The Pareto front approach makes this explicit. It does not claim to satisfy all criteria — it shows the trade-off surface and documents which point was chosen and why. That is, paradoxically, a more defensible regulatory position than a governance pack that claims to have “solved” fairness.

A pricing committee that approves a Pareto-selected model with documented weights has made a considered, auditable decision. A pricing committee that approves a single-objective fairness-constrained model has made the same decision implicitly, without examining what it cost or whether the criterion being constrained was the right one. The first is defensible under SM&CR accountability obligations. The second is not.


Our assessment

Boonen et al. (arXiv:2512.24747) is the best academic treatment we have seen of multi-objective fairness trade-offs in insurance pricing. The use of NSGA-II over weighted-sum scalarisation is correct — weighted sums can miss non-convex regions of the Pareto front. The inclusion of counterfactual fairness is right in principle. The Lipschitz individual fairness criterion is included but insufficiently operationalised.

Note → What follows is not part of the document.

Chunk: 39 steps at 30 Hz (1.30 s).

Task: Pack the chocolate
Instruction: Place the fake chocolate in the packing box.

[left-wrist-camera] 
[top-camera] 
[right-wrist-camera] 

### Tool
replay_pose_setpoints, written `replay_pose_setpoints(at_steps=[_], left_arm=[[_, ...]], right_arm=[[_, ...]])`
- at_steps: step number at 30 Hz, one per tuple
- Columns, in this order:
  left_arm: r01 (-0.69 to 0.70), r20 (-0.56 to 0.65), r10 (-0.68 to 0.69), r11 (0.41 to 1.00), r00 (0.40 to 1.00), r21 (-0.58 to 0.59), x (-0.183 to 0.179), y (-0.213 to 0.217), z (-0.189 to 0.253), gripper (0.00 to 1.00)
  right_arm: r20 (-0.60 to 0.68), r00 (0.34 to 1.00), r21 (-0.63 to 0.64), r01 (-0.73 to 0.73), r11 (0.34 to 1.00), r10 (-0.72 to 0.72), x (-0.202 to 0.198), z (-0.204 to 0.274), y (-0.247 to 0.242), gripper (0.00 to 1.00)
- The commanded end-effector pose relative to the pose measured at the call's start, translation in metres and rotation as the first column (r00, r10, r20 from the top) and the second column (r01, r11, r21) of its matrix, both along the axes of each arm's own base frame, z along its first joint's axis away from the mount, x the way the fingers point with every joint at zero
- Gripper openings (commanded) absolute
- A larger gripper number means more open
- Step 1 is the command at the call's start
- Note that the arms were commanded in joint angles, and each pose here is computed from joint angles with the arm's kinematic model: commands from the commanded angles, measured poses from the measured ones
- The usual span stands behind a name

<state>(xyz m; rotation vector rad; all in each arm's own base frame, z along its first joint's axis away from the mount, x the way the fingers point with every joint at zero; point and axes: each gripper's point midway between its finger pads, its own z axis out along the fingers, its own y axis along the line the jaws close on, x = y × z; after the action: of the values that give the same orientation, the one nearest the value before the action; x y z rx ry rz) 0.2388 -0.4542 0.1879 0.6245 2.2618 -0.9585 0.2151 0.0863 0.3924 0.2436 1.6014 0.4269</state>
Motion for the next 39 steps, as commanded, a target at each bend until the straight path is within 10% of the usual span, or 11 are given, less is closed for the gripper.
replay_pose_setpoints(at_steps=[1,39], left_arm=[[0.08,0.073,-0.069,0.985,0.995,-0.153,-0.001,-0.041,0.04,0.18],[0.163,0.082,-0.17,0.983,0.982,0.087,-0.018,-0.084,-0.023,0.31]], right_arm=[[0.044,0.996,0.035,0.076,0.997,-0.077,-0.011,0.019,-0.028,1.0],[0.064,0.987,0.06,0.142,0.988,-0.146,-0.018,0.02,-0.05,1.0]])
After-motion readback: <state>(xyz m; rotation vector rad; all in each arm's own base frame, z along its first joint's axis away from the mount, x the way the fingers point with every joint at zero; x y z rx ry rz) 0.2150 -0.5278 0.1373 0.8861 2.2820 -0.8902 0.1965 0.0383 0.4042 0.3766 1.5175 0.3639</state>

The empirical result that XGBoost amplifies fairness disparities despite leading on accuracy is useful and credible, consistent with what we see on UK personal lines data. GBMs learn to exploit proxy correlations more effectively than GLMs, which is precisely why FCA EP25/2 (the GIPP remedies evaluation, July 2025) and the Consumer Duty Outcome 4 monitoring are so focused on ML-driven pricing outcomes rather than GLM-based pricing.

The paper’s main contribution is not the algorithm — NSGA-II is two decades old — but the framing. Treating fairness as a multi-dimensional trade-off to be mapped rather than a constraint to be satisfied is the correct framing for regulatory compliance, and the paper demonstrates it with numbers from an insurance context.

What the paper cannot give you is a drop-in solution. The dataset is unnamed, the causal structure for counterfactual fairness is assumed, and the distance function for Lipschitz fairness is unspecified. The insurance-fairness library fills these gaps for UK personal lines use.

For the FCA’s summer 2026 AI review: run the Pareto search on your own book. Document the trade-offs. State the preference weights explicitly. That is not a research methodology — it is a governance requirement the FCA is increasingly likely to enforce.


Reference

Boonen, T.J., Fan, X. and Quan, Z. (2025). Fairness-Aware Insurance Pricing: A Multi-Objective Optimization Approach. arXiv:2512.24747. Submitted December 31, 2025. University of Hong Kong.